I prefer to approach health conditions like diabetes, hypertension, high cholesterol, cancer or gastrointestinal disease in a way that enlightens people about their bodies and leaves them feeling accepted and positive about how food can help. I find it most helpful to incorporate the following three core components, all of which are counseled through the lens of IE and HAES perspectives.

1.Get Acquainted with Your Body and New Diagnosis

  • Learn about your body, how it works and the processes of digestion and metabolism.

  • What is the pathophysiology of your illness? What does it mean to have diabetes, high blood pressure, high cholesterol, renal disease, IBS/IBD, SIBO, gastritis, cancer, etc.

  • How are the inner workings of your body now altered?

  • How is digestion effected after gastrointestinal surgery?

  • If you are now dependent on tube feeds, what does that mean?

  • You are living in this body for the rest of your life, and I have always found that understanding the “why” and “how” of what is going on in there will help you connect the dots, make sense of nutrition information and implement your knowledge in a more healthful and balanced way.

2.Learn About Food

  • What do particular nutrients do in your body? What are their functions?

  • How does food effect or not effect your existing health condition?

  • What does food do once it goes from being whole on your plate to being broken down in your body?

  • What foods can you add to your eating pattern to help manage your condition?

  • How can you shift the balance in the foods you eat? What is doable for you?

  • What information are you getting from the internet, peers or diet culture that is not going to help you, and in the long run might make eating a lot more difficult?

  • If you can no longer eat and are dependent on tube feeds, how can you still connect to your body in a meaningful way? What should you know to ensure you’re getting adequate nutrition?

3.Improve Self-Care

  • How are you adjusting to your new diagnosis or change in lifestyle post-surgery?

  • How are you taking care of yourself in other areas of your life, unrelated to food?

  • What other factors might contribute to your health outcomes?

  • How might your physical activity level, body image, stress level, sleep habits, family/friend relationships and occupation might be negatively impacting the health of your mind and body?
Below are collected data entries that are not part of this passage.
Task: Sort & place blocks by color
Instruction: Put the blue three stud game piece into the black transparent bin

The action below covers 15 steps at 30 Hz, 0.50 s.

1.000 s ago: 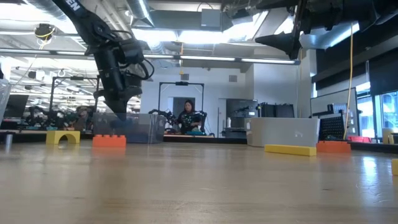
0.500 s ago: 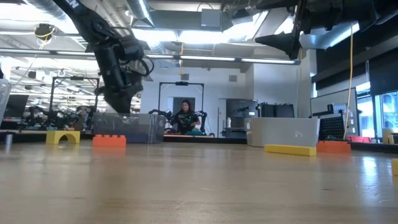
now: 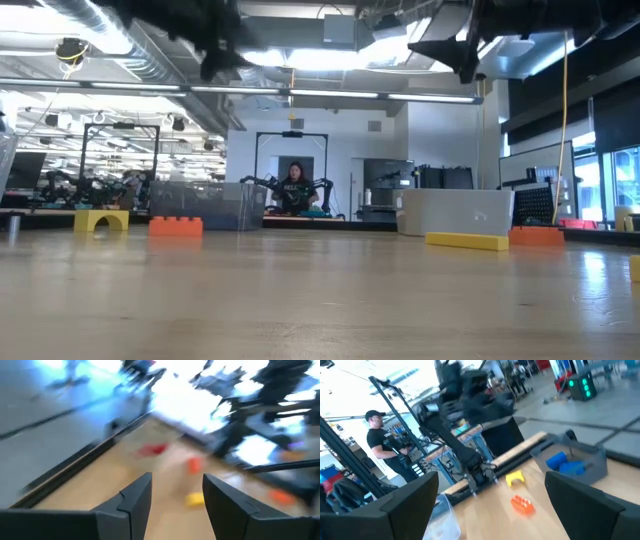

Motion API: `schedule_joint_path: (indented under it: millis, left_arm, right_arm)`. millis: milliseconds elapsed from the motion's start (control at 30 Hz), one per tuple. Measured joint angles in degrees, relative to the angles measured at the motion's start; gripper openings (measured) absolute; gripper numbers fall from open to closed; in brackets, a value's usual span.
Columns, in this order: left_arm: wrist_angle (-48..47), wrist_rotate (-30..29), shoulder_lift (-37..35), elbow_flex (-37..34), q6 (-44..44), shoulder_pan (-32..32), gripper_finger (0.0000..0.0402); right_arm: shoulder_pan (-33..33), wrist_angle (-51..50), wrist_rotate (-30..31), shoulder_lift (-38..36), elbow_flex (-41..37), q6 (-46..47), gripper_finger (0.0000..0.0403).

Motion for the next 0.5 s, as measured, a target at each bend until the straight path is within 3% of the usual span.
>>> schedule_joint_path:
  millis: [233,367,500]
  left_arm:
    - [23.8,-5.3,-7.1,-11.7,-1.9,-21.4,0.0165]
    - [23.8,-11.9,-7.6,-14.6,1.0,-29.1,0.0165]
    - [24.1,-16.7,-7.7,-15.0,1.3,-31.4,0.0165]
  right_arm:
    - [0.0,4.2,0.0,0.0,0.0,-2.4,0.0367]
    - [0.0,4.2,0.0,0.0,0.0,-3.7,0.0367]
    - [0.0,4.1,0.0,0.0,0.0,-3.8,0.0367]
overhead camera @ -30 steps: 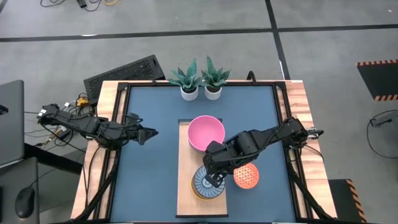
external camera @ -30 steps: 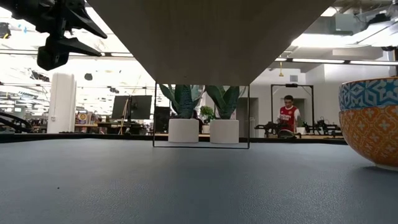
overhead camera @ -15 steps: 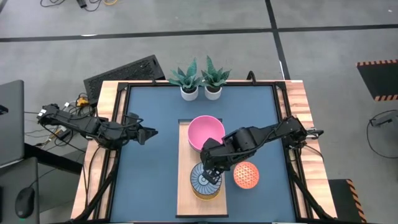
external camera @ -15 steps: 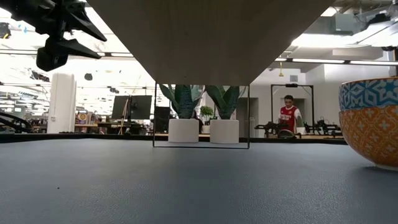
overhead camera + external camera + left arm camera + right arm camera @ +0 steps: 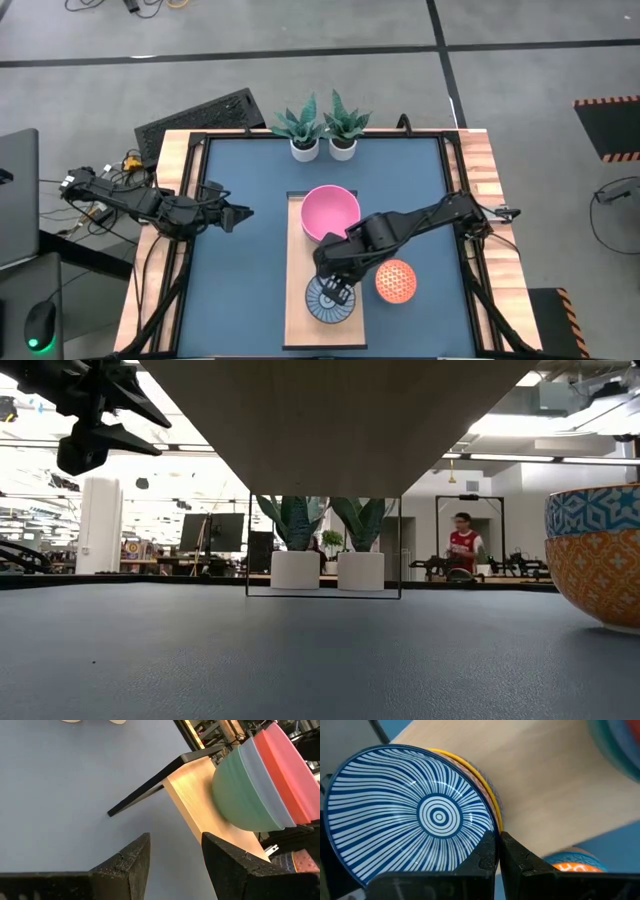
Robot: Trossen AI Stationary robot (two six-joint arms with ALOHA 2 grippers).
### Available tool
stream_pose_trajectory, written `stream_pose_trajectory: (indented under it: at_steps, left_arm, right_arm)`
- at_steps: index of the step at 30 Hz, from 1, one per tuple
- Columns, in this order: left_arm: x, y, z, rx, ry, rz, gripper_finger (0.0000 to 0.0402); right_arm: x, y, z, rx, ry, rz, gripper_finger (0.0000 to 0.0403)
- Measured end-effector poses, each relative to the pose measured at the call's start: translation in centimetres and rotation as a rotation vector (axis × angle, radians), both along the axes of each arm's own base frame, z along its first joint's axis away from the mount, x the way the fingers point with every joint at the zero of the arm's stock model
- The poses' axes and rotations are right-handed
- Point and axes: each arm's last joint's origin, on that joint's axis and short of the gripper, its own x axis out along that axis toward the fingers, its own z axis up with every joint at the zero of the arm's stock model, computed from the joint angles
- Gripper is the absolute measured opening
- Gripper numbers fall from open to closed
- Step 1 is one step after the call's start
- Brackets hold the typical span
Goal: Place and stack bowls onto a shelf
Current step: Stack the blue patterned bowl on top of the yellow patterned bowl on the shelf
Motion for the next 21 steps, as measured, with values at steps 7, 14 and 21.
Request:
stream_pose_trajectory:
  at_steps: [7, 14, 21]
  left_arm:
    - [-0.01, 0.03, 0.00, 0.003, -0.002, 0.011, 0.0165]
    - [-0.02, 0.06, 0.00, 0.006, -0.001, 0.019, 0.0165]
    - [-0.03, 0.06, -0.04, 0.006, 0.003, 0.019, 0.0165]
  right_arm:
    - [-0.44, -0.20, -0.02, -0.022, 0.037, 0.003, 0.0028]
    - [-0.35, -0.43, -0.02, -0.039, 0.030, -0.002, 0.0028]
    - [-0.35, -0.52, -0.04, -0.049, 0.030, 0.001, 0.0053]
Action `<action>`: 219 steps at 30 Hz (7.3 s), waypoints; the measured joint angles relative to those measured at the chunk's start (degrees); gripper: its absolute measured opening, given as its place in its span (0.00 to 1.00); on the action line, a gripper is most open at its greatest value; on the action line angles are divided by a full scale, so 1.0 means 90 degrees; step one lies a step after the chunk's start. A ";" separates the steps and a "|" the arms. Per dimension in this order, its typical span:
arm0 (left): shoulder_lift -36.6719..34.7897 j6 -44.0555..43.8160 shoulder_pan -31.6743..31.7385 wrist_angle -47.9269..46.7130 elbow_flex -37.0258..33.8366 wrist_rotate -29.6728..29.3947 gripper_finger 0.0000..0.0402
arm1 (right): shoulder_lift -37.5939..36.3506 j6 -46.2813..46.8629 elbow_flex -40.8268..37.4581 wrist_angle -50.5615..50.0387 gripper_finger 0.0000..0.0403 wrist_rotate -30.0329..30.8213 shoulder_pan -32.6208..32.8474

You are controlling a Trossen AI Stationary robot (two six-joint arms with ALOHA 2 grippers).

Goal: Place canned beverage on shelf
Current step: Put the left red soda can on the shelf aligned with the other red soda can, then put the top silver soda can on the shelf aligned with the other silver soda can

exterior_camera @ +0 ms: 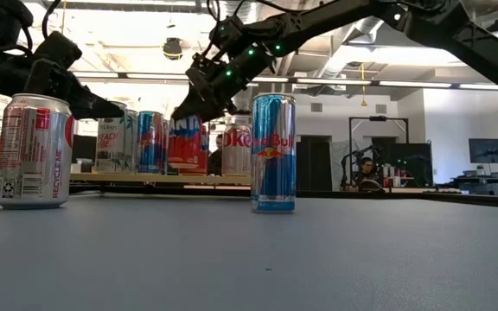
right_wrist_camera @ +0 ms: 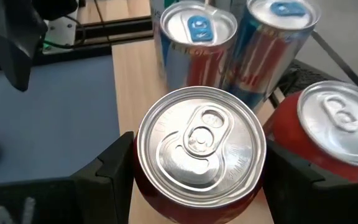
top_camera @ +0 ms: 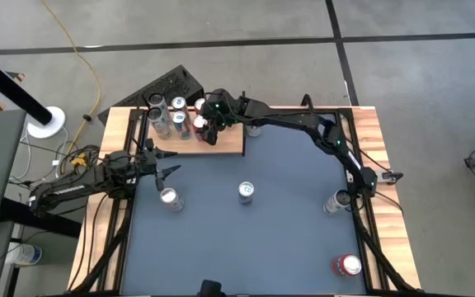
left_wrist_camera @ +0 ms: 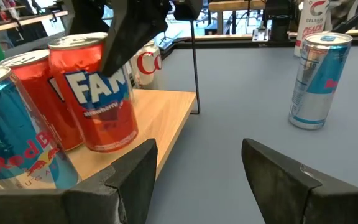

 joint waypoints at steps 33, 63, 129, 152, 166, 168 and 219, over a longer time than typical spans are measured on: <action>0.0000 0.0002 0.0001 -0.0005 0.0000 0.0018 0.56 | 0.0194 -0.0085 0.0187 0.0093 0.88 0.0015 0.0015; 0.0000 0.0002 0.0002 -0.0005 0.0000 0.0007 0.56 | 0.0066 -0.1104 0.1283 -0.2701 0.24 0.0874 0.0736; 0.0000 0.0002 0.0000 -0.0005 0.0000 0.0015 0.56 | -0.2878 -0.0864 -0.0984 -0.3504 0.00 0.0744 0.0839; 0.0000 0.0002 0.0002 -0.0005 0.0000 -0.0004 0.56 | -0.4955 0.0341 -0.6909 0.2596 0.03 -0.1850 -0.1965; 0.0000 0.0002 0.0002 -0.0005 0.0000 0.0009 0.56 | -0.3655 -0.0163 -0.5151 0.0814 0.64 -0.1848 -0.2392; 0.0000 0.0002 0.0002 -0.0005 0.0000 0.0005 0.56 | -0.3676 -0.0181 -0.5088 0.0751 0.71 -0.1706 -0.2379; 0.0000 0.0002 0.0000 -0.0005 0.0002 0.0000 0.56 | -0.2727 -0.0814 -0.5231 0.1084 0.83 -0.0310 -0.1867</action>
My hope is to help my clients find answers and solutions to these questions. They do not follow a certain order. The parts typically overlap as the client and I unpack the complexities, uncertainties and emotions that come with healing their relationship with food and improving their overall health. I think it’s important to recognize that although food is important, health is so much more than what you put in your mouth and as a health care provider, it is my responsibility to dig deeper.